Tamir Kalifa / Stringer | Getty Images

And what will He find when He gets there? His brothers — or his brothers’ enemies? Will the roads where He once walked be preserved? Or will they lie in rubble, as Gaza does today? If what He finds looks like the aftermath of October 7th, then tell me — what will be my defense as a Christian?

Some Christians argue that God’s promises to Israel have been transferred exclusively to the Church. I don’t believe that. But even if you do, then ask yourself this: if we’ve inherited the promises, do we not also inherit the land? Can we claim the birthright and then, like Esau, treat it as worthless when the world tries to steal it?

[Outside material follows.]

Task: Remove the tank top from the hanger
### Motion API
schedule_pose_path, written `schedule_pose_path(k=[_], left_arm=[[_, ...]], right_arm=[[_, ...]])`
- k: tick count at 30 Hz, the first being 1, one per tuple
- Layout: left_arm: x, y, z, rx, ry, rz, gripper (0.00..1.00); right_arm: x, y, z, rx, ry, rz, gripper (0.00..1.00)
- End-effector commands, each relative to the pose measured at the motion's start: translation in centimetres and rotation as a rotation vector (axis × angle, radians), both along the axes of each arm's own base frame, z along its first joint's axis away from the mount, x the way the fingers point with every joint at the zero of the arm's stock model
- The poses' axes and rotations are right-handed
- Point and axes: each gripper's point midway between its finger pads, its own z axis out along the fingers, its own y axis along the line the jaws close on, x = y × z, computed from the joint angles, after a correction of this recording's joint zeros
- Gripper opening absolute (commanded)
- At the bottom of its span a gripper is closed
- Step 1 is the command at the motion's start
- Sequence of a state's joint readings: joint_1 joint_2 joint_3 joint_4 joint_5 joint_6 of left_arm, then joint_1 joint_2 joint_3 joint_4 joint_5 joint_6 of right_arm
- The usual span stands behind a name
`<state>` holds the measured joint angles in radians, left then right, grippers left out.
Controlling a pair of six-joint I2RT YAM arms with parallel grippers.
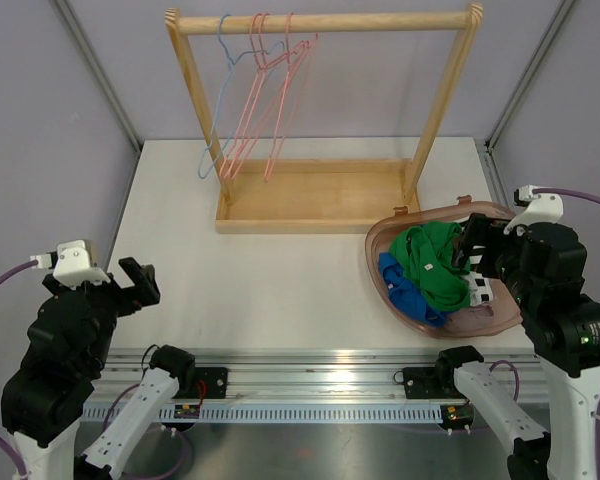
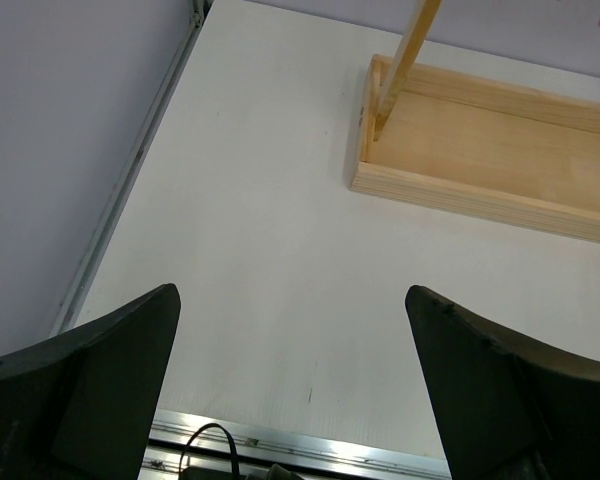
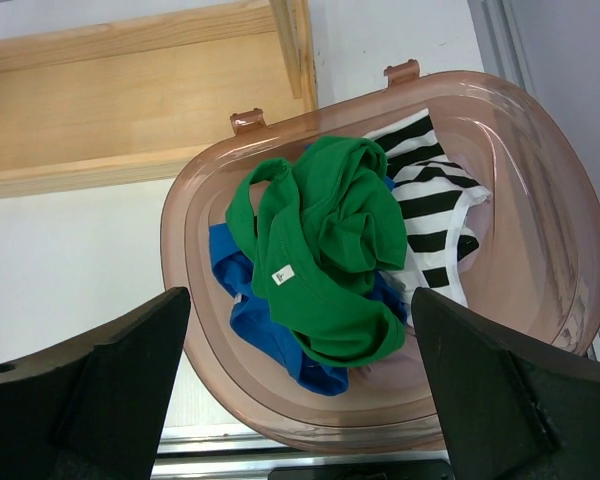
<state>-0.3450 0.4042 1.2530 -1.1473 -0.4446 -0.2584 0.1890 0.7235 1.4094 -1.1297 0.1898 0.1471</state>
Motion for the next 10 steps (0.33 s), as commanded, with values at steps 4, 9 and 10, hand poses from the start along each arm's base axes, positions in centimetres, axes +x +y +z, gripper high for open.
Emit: schedule_pose_path(k=[4,9,10], left_arm=[[0.61,-0.46,1.46,-0.02,-0.074,-0.018,0.99],[0.73,-0.4,1.36,-0.015,-0.072,-0.014,0.99],[0.77,-0.39,1.38,-0.014,-0.072,-0.012,0.99]], right_arm=[[1.3,0.5,0.18,0.014,-0.027,0.008,0.99],[1.47,0.5,-0.12,0.011,-0.021,0.007,0.99],[1.48,0.46,-0.12,0.01,-0.021,0.006,1.0]])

So, when terrorists come to slaughter Israelis simply for living in the land promised to Abraham, will we stand by? Or will we step forward — into the line of fire — and say,

“Take me instead”?

Because this is not just about Israel’s right to exist.

It’s about whether we still know the difference between good and evil.

It’s about whether we still have the courage to stand where God stands.

And if we cannot — if we will not — then maybe the question isn’t whether Israel will survive. Maybe the question is whether we will.